## What the exercise asks
Retype only the lines at the head of the records, first through the one with "black frame -> outlines, every instance", exactly as written.

(Stored entries)
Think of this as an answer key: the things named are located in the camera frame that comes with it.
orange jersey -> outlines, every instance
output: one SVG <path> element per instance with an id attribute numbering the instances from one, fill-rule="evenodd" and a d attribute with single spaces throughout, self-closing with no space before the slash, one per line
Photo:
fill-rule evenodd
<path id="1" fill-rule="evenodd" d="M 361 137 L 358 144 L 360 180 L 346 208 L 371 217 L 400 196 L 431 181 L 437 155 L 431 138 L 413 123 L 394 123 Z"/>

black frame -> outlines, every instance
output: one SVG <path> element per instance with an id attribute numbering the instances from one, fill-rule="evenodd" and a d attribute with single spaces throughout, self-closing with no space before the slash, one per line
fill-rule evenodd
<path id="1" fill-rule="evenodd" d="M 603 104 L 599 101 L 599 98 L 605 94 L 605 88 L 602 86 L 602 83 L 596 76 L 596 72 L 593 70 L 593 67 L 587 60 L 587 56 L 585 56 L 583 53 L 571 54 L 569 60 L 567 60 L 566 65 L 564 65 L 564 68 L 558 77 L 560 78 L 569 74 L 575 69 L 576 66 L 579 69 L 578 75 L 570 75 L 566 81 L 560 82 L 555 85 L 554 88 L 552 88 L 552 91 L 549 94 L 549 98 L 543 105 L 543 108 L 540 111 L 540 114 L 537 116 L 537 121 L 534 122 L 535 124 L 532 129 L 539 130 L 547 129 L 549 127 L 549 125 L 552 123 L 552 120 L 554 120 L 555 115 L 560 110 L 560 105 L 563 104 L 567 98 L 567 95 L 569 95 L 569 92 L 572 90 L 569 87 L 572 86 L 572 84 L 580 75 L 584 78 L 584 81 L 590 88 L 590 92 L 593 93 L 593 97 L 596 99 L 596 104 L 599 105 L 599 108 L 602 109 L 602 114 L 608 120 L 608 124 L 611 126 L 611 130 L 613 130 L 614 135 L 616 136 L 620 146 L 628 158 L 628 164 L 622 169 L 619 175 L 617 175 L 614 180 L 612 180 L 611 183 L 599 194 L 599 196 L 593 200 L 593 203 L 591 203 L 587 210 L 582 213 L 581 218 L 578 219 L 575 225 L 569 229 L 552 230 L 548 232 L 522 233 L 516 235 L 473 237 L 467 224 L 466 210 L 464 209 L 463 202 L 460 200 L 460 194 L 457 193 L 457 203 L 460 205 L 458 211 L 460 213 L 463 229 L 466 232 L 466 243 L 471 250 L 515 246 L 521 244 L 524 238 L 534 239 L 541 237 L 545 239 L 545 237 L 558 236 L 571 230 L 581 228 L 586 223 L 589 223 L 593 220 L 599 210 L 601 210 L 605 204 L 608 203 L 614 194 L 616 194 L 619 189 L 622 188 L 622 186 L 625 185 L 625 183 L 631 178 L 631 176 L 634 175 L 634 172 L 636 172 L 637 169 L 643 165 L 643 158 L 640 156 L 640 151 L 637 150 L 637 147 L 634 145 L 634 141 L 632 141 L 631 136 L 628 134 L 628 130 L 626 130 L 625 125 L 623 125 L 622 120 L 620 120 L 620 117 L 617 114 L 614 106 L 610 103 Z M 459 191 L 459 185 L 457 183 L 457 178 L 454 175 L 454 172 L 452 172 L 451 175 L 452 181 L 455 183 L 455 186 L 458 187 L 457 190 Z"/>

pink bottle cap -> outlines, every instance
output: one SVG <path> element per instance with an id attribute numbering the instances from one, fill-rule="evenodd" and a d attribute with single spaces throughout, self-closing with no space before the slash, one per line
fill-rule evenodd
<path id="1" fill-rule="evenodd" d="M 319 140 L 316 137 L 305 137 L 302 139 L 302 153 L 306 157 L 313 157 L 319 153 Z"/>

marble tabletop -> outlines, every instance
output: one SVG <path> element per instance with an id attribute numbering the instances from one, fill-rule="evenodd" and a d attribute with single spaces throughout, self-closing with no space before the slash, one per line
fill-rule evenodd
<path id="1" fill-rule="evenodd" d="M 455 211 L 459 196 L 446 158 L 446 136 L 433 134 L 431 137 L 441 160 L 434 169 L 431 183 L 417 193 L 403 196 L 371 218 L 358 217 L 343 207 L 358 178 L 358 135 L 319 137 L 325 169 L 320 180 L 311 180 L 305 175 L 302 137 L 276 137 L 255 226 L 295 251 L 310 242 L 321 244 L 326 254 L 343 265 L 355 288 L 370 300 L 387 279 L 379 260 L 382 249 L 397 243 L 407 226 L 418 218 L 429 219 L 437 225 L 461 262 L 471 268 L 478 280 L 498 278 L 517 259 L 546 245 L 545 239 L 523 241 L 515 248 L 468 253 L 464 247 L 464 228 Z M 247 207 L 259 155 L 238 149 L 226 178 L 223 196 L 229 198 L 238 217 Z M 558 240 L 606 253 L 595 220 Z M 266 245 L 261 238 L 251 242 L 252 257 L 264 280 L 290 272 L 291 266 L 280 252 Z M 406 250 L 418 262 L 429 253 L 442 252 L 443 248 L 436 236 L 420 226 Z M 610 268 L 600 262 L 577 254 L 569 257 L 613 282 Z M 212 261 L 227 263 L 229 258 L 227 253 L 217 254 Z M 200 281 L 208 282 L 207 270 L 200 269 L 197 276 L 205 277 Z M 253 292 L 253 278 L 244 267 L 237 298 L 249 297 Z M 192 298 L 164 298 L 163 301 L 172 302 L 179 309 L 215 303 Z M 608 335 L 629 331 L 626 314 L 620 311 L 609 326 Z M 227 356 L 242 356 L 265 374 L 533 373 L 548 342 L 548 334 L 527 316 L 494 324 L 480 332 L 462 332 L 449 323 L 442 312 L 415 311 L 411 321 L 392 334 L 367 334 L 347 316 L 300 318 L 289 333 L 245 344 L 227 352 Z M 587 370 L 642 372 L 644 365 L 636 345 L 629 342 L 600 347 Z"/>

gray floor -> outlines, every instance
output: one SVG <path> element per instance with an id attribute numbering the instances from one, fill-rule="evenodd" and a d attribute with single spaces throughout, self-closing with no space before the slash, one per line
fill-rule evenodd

## Response to the exercise
Think of this as an answer key: the things named are located in the camera frame that comes with it.
orange jersey -> outlines, every instance
output: one SVG <path> element per instance with an id attribute numbering the instances from one, fill-rule="evenodd" and a d attribute with single spaces throughout, self-closing with no space before the slash, one per line
Photo:
fill-rule evenodd
<path id="1" fill-rule="evenodd" d="M 361 137 L 358 144 L 360 180 L 346 208 L 371 217 L 400 196 L 431 181 L 437 155 L 431 138 L 413 123 L 394 123 Z"/>

black frame -> outlines, every instance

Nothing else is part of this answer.